= What the task asks =
Each line that contains the word "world" counts once; give the total for the records below and nothing else.

(Dataset excerpts)
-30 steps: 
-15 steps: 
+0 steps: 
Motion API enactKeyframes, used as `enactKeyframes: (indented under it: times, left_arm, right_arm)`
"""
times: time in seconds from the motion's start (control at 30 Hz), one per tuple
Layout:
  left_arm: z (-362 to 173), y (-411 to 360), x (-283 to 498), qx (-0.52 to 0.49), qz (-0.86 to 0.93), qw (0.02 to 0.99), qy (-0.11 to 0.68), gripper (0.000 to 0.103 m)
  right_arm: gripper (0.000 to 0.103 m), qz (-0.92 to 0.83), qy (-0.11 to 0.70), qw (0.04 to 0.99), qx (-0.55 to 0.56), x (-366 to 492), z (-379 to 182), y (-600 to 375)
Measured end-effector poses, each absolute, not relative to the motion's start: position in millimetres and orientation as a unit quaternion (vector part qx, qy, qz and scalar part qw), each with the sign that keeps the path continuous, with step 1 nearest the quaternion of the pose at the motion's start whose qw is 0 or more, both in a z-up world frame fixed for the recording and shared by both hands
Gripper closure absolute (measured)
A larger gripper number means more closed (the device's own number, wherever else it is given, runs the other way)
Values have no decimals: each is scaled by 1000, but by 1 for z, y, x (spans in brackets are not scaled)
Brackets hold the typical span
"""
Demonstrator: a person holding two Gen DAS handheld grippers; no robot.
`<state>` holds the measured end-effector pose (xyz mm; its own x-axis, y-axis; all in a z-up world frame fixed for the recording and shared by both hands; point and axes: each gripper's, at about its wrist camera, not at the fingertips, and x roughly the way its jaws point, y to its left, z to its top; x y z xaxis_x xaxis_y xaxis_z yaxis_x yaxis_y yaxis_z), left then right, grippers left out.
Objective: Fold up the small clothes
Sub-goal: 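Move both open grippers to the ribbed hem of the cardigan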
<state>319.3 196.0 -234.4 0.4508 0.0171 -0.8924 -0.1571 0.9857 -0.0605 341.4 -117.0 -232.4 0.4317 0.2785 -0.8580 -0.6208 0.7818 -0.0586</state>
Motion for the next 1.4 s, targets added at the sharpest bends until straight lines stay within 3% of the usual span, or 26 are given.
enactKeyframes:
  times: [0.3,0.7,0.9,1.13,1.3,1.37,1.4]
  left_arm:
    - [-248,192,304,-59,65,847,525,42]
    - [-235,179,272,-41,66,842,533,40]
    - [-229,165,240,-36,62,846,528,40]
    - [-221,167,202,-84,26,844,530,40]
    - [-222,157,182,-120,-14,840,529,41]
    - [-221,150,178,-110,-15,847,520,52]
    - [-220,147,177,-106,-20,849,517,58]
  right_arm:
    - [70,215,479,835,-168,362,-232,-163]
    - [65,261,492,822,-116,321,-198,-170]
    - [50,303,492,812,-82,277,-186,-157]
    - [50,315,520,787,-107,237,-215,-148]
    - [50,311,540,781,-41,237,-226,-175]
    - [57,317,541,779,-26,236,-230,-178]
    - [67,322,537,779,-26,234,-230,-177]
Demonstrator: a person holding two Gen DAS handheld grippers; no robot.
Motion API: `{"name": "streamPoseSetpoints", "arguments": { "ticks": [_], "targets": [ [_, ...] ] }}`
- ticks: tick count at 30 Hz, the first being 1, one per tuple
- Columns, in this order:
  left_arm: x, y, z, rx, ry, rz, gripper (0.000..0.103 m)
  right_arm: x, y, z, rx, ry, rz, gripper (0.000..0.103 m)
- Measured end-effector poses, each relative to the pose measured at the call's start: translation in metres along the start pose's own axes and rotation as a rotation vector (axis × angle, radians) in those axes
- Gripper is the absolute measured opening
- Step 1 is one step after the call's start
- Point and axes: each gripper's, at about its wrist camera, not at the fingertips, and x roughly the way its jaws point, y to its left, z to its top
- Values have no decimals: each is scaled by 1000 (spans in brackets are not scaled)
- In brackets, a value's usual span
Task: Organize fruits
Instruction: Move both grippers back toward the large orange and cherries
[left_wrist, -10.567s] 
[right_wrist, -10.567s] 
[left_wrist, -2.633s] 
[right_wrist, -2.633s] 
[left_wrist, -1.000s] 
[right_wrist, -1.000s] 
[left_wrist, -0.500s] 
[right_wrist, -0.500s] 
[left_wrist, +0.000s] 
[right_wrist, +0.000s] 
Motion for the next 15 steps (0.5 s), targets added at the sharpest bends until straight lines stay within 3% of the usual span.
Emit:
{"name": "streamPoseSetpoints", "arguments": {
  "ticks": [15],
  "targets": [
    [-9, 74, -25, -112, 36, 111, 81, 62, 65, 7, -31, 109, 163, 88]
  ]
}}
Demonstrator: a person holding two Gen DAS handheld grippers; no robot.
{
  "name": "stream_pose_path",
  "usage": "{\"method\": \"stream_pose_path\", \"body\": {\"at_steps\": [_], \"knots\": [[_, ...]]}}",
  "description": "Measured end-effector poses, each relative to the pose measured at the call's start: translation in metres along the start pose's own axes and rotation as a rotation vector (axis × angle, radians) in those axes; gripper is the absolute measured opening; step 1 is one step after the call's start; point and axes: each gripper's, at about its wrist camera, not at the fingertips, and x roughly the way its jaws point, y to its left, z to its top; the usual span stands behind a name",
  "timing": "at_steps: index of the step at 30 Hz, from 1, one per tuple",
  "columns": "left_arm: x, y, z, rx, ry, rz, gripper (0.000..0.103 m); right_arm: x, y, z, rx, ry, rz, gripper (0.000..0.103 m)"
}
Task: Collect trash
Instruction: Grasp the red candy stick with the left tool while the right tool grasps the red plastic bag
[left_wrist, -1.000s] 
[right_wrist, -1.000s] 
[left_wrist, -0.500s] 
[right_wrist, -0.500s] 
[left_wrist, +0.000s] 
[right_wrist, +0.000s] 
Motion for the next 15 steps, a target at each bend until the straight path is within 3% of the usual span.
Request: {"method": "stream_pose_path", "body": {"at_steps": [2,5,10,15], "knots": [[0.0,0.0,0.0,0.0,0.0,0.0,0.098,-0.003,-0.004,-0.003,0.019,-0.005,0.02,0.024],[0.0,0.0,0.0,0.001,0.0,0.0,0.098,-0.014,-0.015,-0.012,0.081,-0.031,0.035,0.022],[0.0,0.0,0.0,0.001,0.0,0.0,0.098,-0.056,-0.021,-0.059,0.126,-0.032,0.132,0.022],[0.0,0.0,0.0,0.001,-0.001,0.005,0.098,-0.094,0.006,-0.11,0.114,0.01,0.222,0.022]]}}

= Your solution =
2